WHAT TO PRODUCE
Search the listing below, and show each line that includes the word "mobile".
(AVAILABLE RECORDS Opens)
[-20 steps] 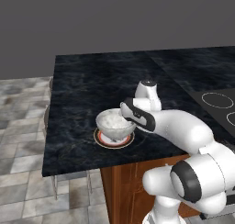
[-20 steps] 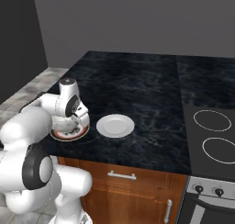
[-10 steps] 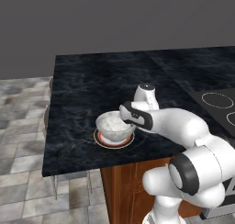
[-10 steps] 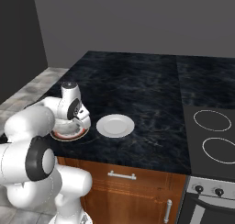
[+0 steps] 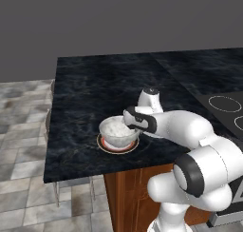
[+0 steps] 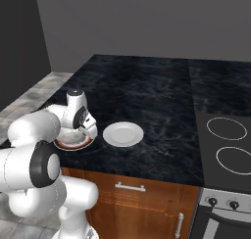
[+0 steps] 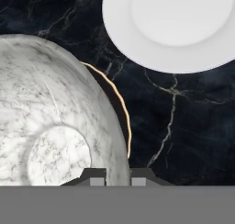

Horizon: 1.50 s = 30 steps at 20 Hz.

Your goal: Move the bowls from the cabinet to the plates on the dining table.

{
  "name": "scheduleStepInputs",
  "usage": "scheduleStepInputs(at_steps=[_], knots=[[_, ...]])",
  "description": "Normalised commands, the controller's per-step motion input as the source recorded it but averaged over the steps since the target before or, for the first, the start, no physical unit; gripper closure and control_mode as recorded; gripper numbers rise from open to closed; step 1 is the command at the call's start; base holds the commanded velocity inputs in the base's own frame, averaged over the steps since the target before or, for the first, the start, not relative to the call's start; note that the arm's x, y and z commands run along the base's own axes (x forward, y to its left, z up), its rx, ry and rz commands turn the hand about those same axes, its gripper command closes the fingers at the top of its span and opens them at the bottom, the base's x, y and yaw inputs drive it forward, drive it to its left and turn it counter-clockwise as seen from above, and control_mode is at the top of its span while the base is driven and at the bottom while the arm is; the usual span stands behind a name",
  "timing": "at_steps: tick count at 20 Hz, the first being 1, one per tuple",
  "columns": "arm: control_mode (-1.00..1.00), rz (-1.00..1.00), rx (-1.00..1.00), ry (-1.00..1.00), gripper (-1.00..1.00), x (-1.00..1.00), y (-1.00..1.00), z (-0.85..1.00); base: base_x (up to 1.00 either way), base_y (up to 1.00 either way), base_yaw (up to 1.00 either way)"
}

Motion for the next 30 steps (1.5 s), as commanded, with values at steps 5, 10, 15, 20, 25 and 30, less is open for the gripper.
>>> scheduleStepInputs(at_steps=[5, 10, 15, 20, 25, 30], knots=[[-1.0, 0.0, 0.0, 0.0, 1.0, 0.07, 0.0, -0.15, 0.0, 0.0, 0.0], [-1.0, 0.0, 0.0, 0.0, 1.0, 0.08, 0.0, -0.09, 0.0, 0.0, 0.0], [-1.0, 0.0, 0.0, 0.0, 1.0, 0.14, 0.0, -0.05, 0.0, 0.0, 0.0], [-1.0, 0.0, 0.0, 0.0, 1.0, 0.16, 0.0, -0.07, 0.0, 0.0, 0.0], [-1.0, 0.0, 0.0, 0.0, 1.0, 0.03, 0.0, -0.13, 0.0, 0.0, 0.0], [-1.0, 0.0, 0.0, 0.03, 1.0, 0.0, 0.0, -0.11, 0.0, 0.0, 0.0]])
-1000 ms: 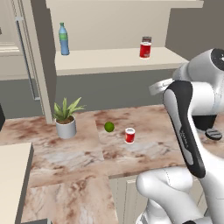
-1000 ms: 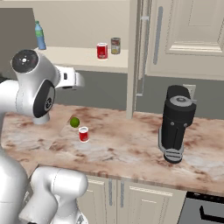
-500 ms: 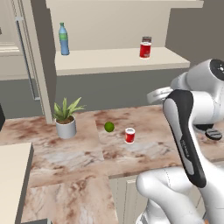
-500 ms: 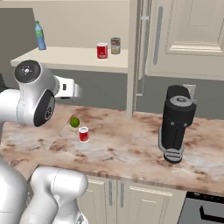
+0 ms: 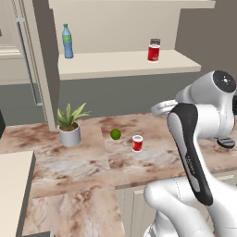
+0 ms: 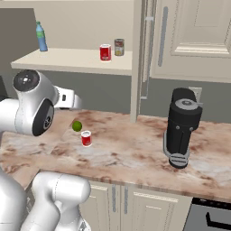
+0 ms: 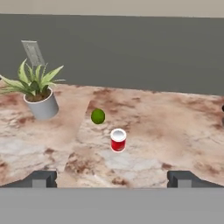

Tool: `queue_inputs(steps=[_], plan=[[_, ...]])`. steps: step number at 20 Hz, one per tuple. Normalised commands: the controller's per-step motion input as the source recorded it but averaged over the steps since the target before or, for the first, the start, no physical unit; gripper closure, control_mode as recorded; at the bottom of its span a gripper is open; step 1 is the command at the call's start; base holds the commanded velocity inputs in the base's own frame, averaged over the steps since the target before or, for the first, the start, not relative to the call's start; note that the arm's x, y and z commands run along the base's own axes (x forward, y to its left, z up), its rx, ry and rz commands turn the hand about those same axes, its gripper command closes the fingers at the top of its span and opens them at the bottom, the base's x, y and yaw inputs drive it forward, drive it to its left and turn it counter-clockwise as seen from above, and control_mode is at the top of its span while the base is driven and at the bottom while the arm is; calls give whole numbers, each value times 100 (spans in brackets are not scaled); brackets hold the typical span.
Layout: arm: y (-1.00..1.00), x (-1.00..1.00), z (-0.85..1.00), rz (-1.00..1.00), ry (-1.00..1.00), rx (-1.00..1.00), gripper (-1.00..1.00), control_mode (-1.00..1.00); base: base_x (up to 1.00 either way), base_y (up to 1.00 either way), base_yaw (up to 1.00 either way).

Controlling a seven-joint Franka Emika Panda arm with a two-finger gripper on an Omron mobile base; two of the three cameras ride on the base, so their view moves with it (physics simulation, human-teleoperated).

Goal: Pick the cans from the counter and place them in their designated side in the cabinet.

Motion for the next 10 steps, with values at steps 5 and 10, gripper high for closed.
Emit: queue_inputs(steps=[5,10], plan=[[2,-4,-25,0,6,0,-100,-100,0,0,0],[4,0,-26,0,8,0,-100,-100,0,0,0]])
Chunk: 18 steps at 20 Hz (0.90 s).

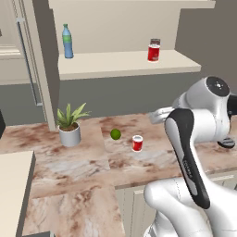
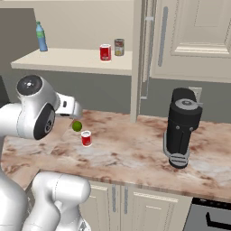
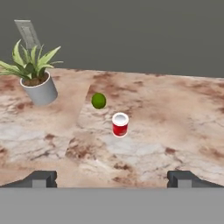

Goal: Pick the cans from the counter and place them in their designated side in the cabinet.

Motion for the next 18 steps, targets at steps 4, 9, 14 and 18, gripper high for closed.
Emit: queue_inputs(steps=[4,9,14,18], plan=[[6,0,-26,0,8,0,-100,-100,0,0,0],[7,2,-27,0,7,0,-100,-100,0,0,0],[6,13,-22,0,7,0,-100,-100,0,0,0],[3,24,-19,0,1,0,-100,-100,0,0,0]])
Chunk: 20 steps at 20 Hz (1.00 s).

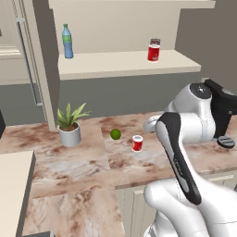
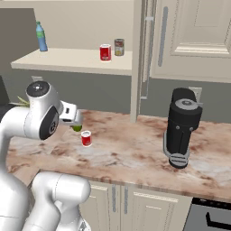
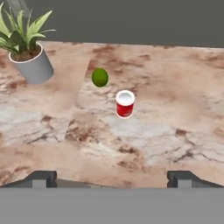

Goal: Pick the cans from the counter and place them in their designated side in the cabinet.

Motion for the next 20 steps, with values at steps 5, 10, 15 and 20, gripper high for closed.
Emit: queue_inputs(steps=[5,10,15,20], plan=[[0,27,-16,0,1,0,-100,-100,0,0,0],[0,26,-18,0,2,0,-100,-100,0,0,0],[0,19,-22,0,4,0,-100,-100,0,0,0],[0,20,-21,0,4,0,-100,-100,0,0,0]])
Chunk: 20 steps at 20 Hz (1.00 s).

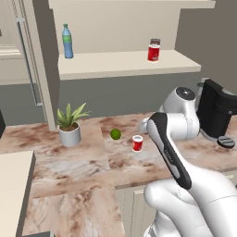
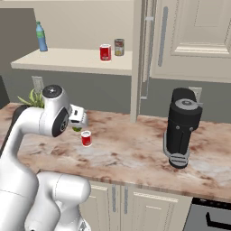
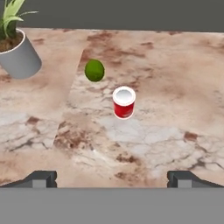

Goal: Pick the cans from the counter and place them in their designated side in the cabinet.

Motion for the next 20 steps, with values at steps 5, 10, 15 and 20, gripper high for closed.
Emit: queue_inputs(steps=[5,10,15,20], plan=[[0,23,-16,0,1,0,-100,-100,0,0,0],[0,20,-15,0,1,0,-100,-100,0,0,0],[0,20,-17,0,0,0,-100,-100,0,0,0],[1,18,-16,0,0,0,-100,-100,0,0,0]])
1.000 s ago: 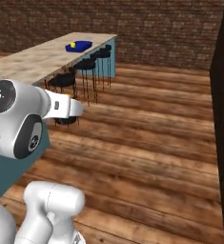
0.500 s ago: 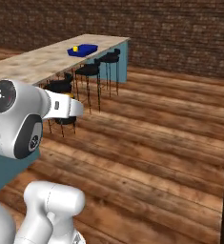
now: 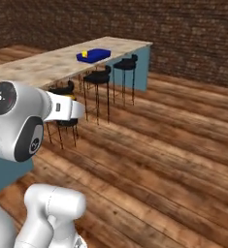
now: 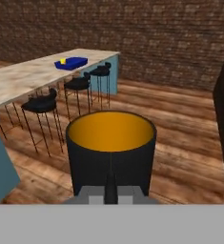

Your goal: There is a tray on the dining counter. Grab the cup, mug, and pitcher and place them on the tray. The pitcher may be placed next to the tray if it cannot fit the tray.

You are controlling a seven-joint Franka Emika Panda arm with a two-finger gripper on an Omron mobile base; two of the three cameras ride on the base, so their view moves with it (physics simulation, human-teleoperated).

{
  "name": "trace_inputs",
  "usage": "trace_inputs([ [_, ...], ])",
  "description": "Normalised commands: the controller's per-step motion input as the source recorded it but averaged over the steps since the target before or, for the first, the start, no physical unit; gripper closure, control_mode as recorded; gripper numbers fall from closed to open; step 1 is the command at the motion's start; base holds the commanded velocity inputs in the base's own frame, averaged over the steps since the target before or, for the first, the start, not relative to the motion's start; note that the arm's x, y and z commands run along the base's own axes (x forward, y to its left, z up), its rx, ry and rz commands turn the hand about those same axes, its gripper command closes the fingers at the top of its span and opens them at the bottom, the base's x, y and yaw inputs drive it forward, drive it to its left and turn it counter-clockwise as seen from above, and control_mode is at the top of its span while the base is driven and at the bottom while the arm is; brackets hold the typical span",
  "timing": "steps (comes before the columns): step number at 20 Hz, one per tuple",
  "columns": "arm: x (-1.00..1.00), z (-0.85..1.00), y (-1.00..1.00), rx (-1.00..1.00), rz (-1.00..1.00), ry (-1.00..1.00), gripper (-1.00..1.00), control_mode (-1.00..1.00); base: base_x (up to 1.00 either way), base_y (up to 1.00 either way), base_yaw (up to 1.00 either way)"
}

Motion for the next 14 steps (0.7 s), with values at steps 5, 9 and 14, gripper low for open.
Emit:
trace_inputs([
  [5, 0.0, 0.0, 0.0, 0.0, 0.0, 0.0, 1.0, 1.0, 1.0, -0.81, 0.47],
  [9, 0.0, 0.0, 0.0, 0.0, 0.0, 0.0, 1.0, 1.0, 0.99, -0.75, 0.59],
  [14, 0.0, 0.0, 0.0, 0.0, 0.0, 0.0, 1.0, 1.0, 0.85, -0.74, 0.58],
])
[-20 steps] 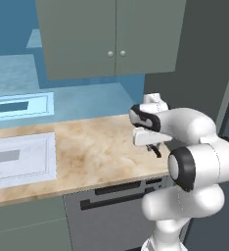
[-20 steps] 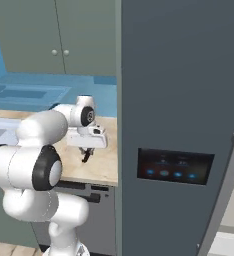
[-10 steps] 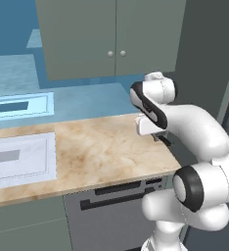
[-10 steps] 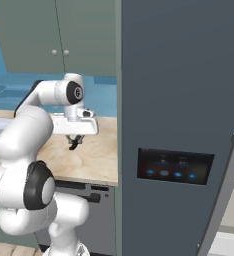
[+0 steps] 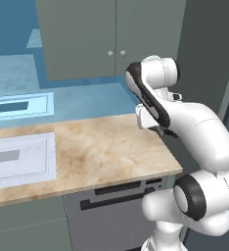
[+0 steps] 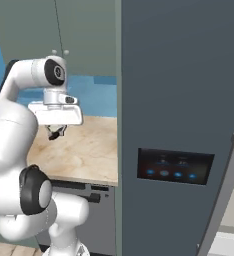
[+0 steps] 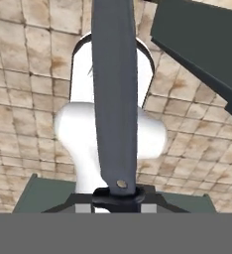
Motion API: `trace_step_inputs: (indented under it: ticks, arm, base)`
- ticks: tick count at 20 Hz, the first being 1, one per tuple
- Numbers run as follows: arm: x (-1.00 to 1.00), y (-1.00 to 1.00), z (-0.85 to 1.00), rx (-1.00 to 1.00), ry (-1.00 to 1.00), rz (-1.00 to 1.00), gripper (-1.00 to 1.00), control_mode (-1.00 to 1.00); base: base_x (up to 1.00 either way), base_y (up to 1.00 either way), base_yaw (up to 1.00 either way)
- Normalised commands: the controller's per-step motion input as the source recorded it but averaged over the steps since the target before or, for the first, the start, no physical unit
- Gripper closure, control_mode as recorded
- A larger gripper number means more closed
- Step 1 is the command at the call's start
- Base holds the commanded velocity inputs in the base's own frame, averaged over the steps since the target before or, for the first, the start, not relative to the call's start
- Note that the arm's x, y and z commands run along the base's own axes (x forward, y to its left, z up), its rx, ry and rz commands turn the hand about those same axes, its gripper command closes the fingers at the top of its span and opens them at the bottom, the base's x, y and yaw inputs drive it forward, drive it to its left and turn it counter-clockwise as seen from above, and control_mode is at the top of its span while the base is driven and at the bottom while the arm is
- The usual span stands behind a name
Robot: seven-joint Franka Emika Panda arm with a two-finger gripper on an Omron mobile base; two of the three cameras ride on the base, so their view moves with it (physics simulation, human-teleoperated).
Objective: Retrieve the butter from the fridge and place it on a plate on the dining table. Then retrieve the butter knife by the fridge and place it near the plate.
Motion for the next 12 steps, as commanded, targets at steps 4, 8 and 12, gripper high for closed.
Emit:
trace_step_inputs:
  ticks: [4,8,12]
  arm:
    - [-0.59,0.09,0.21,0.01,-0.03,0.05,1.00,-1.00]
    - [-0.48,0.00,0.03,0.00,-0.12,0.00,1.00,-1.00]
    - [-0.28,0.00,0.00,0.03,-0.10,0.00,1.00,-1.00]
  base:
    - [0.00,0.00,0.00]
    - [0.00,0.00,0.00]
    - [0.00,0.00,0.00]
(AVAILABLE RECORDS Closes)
ANSWER SECTION
Controlling a seven-joint Franka Emika Panda arm with a two-finger gripper on an Omron mobile base; two of the three cameras ride on the base, so their view moves with it (physics simulation, human-teleoperated).
You are controlling a seven-joint Franka Emika Panda arm with a two-finger gripper on an Omron mobile base; two of the three cameras ride on the base, so their view moves with it (physics simulation, human-teleoperated).
Robot: seven-joint Franka Emika Panda arm with a two-finger gripper on an Omron mobile base; two of the three cameras ride on the base, so their view moves with it (physics simulation, human-teleoperated).

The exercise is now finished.